• _AIM OF THE EXERCISE_: Please repeat the lines below, exactly and only, from the one that holds "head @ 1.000" through the one that holds "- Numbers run".

(MATERIAL PROVIDED)

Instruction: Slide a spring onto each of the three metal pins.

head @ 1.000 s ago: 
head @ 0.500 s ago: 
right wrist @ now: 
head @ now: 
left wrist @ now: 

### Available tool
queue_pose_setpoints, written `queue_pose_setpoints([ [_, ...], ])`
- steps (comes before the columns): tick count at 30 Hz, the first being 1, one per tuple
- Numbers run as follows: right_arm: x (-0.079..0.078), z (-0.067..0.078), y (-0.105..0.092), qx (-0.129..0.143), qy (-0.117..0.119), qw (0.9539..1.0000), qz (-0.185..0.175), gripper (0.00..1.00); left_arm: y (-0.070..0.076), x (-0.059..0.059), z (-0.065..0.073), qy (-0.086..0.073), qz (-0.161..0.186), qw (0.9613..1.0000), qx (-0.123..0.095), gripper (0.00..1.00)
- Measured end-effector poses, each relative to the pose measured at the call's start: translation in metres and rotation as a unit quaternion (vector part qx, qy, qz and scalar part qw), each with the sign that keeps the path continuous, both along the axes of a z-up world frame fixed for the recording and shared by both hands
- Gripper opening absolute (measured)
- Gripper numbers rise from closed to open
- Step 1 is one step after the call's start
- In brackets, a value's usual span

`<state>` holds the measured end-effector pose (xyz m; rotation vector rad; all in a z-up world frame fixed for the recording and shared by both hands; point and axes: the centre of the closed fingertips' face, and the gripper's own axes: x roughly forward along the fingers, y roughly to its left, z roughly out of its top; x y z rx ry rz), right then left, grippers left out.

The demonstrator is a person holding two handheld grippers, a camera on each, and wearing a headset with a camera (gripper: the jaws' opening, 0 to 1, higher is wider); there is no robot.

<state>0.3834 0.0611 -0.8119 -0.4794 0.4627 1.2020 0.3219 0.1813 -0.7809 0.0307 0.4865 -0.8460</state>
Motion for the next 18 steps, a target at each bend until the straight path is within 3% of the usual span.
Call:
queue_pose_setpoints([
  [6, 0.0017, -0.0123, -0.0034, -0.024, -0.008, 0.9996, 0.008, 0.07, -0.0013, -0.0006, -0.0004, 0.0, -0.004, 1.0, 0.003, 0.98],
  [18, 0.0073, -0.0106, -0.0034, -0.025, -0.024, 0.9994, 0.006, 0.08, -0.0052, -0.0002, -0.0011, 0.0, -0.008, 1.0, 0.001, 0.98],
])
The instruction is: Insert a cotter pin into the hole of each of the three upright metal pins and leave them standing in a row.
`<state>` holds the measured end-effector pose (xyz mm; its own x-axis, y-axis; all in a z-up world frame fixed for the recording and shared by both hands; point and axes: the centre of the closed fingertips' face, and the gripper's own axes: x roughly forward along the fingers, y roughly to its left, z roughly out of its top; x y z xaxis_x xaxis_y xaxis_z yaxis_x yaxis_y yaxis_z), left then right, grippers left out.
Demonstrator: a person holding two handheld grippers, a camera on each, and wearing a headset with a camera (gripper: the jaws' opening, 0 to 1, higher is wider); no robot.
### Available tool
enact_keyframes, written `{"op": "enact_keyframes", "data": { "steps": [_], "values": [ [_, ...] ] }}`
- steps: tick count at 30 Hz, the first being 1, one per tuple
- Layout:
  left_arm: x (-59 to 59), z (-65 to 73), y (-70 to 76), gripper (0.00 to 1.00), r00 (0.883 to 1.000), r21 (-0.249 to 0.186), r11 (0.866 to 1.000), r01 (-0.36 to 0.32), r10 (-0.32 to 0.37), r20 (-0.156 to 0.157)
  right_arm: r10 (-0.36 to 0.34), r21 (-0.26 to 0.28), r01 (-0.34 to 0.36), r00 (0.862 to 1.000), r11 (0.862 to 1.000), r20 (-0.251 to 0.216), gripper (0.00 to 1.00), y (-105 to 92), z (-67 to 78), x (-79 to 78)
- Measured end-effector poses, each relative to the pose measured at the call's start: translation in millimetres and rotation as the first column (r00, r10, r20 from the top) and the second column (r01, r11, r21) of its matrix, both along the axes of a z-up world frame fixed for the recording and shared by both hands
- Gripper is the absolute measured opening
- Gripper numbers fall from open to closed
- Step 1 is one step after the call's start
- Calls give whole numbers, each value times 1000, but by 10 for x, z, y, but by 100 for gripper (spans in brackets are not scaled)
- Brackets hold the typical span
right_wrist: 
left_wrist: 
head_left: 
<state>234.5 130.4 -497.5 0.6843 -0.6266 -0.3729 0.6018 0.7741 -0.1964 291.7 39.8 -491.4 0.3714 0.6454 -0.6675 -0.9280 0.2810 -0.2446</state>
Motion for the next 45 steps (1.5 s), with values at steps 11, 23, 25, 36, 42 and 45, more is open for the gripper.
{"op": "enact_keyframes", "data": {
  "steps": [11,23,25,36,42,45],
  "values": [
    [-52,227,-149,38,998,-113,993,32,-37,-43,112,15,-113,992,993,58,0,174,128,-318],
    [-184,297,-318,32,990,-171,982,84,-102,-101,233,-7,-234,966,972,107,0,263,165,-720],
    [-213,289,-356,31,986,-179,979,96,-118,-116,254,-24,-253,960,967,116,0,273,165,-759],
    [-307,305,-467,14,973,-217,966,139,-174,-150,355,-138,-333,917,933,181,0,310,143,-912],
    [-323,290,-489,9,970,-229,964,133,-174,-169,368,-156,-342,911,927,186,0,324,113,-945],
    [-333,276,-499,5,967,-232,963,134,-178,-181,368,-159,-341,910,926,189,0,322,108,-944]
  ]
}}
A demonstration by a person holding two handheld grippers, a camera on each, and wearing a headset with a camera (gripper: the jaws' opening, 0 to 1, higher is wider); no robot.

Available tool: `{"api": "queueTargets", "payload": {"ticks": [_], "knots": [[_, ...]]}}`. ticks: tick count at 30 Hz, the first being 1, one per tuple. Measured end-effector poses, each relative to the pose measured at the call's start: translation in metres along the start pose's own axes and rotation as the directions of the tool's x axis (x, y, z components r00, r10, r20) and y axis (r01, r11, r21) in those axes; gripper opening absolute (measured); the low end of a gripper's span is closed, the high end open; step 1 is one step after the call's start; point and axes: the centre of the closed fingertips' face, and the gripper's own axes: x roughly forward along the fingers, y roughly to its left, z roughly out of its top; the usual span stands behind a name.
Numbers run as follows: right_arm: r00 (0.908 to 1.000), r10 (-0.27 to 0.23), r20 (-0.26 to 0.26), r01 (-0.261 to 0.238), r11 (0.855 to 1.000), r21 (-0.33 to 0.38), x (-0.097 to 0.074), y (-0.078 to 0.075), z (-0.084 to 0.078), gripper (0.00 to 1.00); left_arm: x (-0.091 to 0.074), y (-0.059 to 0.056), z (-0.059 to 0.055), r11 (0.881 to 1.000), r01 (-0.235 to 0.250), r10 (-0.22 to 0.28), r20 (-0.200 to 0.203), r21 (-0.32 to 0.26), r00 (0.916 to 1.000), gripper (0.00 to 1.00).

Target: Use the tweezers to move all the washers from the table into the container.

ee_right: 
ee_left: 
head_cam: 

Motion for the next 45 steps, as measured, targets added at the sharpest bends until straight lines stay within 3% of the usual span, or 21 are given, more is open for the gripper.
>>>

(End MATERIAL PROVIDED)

• _SOLUTION TO THIS PROBLEM_:
head @ 1.000 s ago: 
head @ 0.500 s ago: 
right wrist @ now: 
head @ now: 
left wrist @ now: 

### Available tool
queue_pose_setpoints, written `queue_pose_setpoints([ [_, ...], ])`
- steps (comes before the columns): tick count at 30 Hz, the first being 1, one per tuple
- Numbers run as follows: right_arm: x (-0.079..0.078), z (-0.067..0.078), y (-0.105..0.092), qx (-0.129..0.143), qy (-0.117..0.119), qw (0.9539..1.0000), qz (-0.185..0.175), gripper (0.00..1.00); left_arm: y (-0.070..0.076), x (-0.059..0.059), z (-0.065..0.073), qy (-0.086..0.073), qz (-0.161..0.186), qw (0.9613..1.0000), qx (-0.123..0.095), gripper (0.00..1.00)

At this point, the answer is complete.